Exercise prompt |
In full and word for word, return the listing that follows.

Raw data |
──────────
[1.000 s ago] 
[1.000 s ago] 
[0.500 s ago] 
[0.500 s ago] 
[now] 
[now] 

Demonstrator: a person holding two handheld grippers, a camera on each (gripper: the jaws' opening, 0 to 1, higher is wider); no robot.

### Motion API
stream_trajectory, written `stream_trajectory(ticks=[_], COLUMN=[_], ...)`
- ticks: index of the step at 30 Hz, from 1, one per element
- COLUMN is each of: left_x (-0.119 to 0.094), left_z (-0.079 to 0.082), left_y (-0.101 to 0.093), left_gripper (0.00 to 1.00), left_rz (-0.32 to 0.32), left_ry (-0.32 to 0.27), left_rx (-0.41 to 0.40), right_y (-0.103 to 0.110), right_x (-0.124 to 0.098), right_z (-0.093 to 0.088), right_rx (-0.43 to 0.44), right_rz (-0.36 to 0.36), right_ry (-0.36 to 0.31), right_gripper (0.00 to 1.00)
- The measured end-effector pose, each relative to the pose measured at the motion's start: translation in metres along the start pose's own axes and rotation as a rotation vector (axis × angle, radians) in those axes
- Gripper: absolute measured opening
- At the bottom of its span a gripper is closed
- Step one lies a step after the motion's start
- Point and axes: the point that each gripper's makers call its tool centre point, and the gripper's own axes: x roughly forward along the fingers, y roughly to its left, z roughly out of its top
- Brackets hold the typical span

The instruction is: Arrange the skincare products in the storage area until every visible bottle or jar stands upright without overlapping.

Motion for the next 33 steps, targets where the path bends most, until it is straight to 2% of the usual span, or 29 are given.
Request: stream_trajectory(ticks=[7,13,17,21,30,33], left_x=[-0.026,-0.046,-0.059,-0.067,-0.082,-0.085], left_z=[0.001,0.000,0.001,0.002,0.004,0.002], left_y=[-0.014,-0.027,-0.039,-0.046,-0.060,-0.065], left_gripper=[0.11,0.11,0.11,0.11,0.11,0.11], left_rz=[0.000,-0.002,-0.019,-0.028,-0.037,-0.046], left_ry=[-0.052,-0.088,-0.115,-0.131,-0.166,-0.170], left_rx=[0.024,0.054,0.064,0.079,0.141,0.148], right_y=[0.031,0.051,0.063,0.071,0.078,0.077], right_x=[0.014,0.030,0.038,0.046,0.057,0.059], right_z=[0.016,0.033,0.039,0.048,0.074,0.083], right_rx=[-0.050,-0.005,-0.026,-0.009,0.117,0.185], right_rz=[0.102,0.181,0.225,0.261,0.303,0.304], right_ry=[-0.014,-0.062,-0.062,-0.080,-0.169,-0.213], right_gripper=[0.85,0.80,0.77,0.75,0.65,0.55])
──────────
Solved exercise |
[1.000 s ago] 
[1.000 s ago] 
[0.500 s ago] 
[0.500 s ago] 
[now] 
[now] 

Demonstrator: a person holding two handheld grippers, a camera on each (gripper: the jaws' opening, 0 to 1, higher is wider); no robot.

### Motion API
stream_trajectory, written `stream_trajectory(ticks=[_], COLUMN=[_], ...)`
- ticks: index of the step at 30 Hz, from 1, one per element
- COLUMN is each of: left_x (-0.119 to 0.094), left_z (-0.079 to 0.082), left_y (-0.101 to 0.093), left_gripper (0.00 to 1.00), left_rz (-0.32 to 0.32), left_ry (-0.32 to 0.27), left_rx (-0.41 to 0.40), right_y (-0.103 to 0.110), right_x (-0.124 to 0.098), right_z (-0.093 to 0.088), right_rx (-0.43 to 0.44), right_rz (-0.36 to 0.36), right_ry (-0.36 to 0.31), right_gripper (0.00 to 1.00)
- The measured end-effector pose, each relative to the pose measured at the motion's start: translation in metres along the start pose's own axes and rotation as a rotation vector (axis × angle, radians) in those axes
- Gripper: absolute measured opening
- At the bottom of its span a gripper is closed
- Step one lies a step after the motion's start
- Point and axes: the point that each gripper's makers call its tool centre point, and the gripper's own axes: x roughly forward along the fingers, y roughly to its left, z roughly out of its top
- Brackets hold the typical span

The instruction is: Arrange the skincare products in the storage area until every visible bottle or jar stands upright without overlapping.

Motion for the next 33 steps, targets where the path bends most, until it is straight to 2% of the usual span, or 29 are given.
Request: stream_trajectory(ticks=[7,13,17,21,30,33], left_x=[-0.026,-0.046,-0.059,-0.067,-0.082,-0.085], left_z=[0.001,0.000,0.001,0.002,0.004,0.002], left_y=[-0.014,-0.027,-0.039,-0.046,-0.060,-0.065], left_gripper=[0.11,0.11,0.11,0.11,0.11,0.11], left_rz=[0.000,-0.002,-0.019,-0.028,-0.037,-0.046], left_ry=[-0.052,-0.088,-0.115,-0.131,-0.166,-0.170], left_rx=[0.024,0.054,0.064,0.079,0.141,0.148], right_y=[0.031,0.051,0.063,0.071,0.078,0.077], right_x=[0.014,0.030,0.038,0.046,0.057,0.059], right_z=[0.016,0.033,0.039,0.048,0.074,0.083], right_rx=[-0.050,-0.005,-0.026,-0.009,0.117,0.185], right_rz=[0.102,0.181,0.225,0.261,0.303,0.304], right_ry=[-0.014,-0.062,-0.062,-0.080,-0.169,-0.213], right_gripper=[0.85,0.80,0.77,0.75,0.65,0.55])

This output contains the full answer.